Show every line of the data where the word "positions" can be found.

***** DATA PROVIDED

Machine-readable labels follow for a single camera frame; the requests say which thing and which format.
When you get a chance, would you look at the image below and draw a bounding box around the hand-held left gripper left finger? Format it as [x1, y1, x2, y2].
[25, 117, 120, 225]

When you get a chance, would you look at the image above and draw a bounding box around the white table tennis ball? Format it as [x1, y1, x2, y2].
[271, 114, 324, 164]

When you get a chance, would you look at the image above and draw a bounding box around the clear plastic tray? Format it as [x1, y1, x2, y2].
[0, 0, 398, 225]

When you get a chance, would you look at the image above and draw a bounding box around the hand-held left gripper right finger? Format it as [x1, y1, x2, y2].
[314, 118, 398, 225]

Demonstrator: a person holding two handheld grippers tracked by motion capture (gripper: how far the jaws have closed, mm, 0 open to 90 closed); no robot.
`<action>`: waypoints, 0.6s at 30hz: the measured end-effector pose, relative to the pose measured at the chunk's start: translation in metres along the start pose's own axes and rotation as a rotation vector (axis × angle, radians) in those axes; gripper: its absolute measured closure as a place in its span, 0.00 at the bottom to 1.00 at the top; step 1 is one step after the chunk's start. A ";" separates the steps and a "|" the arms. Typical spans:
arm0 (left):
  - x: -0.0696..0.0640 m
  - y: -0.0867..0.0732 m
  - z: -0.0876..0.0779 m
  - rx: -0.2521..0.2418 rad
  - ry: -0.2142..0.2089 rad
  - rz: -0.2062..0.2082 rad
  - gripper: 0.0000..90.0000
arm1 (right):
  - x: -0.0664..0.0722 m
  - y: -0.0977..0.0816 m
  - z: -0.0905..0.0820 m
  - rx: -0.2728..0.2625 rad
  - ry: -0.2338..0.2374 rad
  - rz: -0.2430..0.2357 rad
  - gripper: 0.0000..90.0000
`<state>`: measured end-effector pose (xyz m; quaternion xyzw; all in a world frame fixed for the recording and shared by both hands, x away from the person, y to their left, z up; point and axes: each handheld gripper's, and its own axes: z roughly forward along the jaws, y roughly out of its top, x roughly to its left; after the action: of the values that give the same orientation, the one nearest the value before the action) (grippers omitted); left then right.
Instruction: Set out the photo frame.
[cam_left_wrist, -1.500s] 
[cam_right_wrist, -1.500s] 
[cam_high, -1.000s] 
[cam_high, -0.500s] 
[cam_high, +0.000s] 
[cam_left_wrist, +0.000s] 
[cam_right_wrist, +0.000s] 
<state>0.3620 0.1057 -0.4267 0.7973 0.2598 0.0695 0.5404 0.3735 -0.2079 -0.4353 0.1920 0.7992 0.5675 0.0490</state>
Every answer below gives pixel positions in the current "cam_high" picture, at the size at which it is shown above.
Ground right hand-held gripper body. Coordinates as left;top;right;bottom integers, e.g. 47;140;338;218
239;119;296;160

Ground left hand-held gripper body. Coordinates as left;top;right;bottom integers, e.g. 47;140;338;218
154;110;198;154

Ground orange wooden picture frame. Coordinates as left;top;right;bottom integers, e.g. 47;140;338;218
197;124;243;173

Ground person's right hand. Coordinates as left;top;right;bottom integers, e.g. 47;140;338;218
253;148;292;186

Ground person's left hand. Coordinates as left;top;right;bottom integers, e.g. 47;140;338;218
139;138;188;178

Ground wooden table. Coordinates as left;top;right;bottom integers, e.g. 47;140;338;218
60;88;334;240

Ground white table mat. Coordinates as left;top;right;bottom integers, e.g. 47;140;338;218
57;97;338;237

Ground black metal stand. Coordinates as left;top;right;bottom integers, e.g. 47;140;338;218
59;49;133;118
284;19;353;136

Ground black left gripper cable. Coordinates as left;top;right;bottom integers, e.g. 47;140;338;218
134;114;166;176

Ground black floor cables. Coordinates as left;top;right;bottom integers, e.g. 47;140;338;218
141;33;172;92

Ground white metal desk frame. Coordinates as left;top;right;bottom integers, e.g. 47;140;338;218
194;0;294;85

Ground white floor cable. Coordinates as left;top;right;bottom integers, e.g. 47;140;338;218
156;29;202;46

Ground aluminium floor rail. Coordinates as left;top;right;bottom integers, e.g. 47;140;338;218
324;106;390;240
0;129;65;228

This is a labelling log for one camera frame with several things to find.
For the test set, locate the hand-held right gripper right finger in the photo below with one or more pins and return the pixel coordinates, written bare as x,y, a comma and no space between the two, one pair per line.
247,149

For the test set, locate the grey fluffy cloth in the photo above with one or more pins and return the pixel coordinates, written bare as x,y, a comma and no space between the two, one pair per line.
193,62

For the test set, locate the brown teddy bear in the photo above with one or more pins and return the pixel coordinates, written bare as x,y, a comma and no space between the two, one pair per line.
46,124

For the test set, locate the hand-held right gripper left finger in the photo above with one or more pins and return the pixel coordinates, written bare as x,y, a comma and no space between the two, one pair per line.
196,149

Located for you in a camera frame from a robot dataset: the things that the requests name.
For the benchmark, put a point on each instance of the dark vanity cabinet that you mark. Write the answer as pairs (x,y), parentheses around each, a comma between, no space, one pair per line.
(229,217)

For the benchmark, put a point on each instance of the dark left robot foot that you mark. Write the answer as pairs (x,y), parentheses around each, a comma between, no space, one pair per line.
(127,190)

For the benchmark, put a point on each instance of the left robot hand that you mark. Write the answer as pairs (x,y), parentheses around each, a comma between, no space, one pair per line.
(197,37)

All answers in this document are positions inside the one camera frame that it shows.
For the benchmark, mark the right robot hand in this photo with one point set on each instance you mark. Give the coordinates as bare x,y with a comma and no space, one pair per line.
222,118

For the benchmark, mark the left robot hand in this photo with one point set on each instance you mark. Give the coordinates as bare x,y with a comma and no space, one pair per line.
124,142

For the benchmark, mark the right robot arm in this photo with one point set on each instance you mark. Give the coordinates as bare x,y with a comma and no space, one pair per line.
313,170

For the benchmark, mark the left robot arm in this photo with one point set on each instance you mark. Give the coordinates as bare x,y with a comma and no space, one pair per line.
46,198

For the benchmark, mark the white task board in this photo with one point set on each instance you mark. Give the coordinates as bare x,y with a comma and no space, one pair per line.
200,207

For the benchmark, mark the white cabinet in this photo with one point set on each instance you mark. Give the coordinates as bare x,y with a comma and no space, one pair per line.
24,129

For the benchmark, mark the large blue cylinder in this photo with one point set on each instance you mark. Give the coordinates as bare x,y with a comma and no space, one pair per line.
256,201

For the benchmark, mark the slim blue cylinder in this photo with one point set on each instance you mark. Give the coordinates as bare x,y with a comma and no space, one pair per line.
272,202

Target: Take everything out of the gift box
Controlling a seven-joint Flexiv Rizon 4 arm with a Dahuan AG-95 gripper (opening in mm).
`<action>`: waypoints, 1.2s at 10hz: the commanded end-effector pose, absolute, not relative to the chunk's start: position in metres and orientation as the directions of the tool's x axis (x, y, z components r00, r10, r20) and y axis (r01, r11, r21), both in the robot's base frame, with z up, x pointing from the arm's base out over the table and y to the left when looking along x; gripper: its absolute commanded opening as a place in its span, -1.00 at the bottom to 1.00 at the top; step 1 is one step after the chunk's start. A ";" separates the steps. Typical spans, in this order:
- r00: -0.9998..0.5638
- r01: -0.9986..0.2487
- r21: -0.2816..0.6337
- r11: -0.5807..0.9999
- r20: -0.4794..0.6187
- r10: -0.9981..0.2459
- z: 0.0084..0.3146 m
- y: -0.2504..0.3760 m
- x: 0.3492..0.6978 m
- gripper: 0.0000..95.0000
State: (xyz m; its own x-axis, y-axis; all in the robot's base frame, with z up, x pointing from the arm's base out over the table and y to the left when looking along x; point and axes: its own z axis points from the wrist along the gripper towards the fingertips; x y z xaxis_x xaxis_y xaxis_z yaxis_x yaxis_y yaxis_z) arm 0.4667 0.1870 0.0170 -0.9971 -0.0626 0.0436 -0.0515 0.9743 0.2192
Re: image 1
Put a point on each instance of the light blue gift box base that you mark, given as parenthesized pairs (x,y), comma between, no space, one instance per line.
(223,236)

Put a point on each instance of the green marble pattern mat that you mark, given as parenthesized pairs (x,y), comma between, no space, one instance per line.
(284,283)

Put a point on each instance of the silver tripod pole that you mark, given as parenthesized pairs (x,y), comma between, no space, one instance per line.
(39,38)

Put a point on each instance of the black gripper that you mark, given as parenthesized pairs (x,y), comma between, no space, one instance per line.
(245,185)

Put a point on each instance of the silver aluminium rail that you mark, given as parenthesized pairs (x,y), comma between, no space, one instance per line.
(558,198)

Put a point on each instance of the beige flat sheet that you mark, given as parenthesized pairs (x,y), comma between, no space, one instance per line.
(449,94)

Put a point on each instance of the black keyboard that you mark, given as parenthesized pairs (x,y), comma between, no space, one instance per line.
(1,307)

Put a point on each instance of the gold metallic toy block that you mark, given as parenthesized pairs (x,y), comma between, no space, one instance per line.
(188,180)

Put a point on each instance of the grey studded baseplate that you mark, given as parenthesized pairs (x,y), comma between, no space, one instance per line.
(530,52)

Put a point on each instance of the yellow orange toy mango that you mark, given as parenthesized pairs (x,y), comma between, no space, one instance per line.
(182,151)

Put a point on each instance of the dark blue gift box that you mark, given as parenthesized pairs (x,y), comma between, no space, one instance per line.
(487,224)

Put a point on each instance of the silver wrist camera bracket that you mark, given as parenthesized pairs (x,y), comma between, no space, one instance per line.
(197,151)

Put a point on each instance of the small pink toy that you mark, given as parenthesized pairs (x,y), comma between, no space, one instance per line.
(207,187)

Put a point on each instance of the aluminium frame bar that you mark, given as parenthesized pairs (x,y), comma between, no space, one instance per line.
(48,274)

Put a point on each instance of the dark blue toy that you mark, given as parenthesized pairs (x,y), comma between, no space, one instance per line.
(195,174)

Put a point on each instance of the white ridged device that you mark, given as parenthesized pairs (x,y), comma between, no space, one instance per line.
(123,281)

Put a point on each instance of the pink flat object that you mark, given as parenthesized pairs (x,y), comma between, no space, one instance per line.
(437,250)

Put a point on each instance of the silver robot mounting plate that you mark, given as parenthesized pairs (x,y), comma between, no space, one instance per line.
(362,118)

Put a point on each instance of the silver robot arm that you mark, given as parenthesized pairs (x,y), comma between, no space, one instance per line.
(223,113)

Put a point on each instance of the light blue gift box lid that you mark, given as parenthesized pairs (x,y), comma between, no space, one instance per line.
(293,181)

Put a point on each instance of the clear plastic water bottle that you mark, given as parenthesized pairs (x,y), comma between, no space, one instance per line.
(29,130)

**********

> **EXERCISE RESULT**:
Every answer below gives pixel positions in the current "cam_high" picture, at the size at which it is shown above.
All answers in this document are positions inside the one camera frame that it shows.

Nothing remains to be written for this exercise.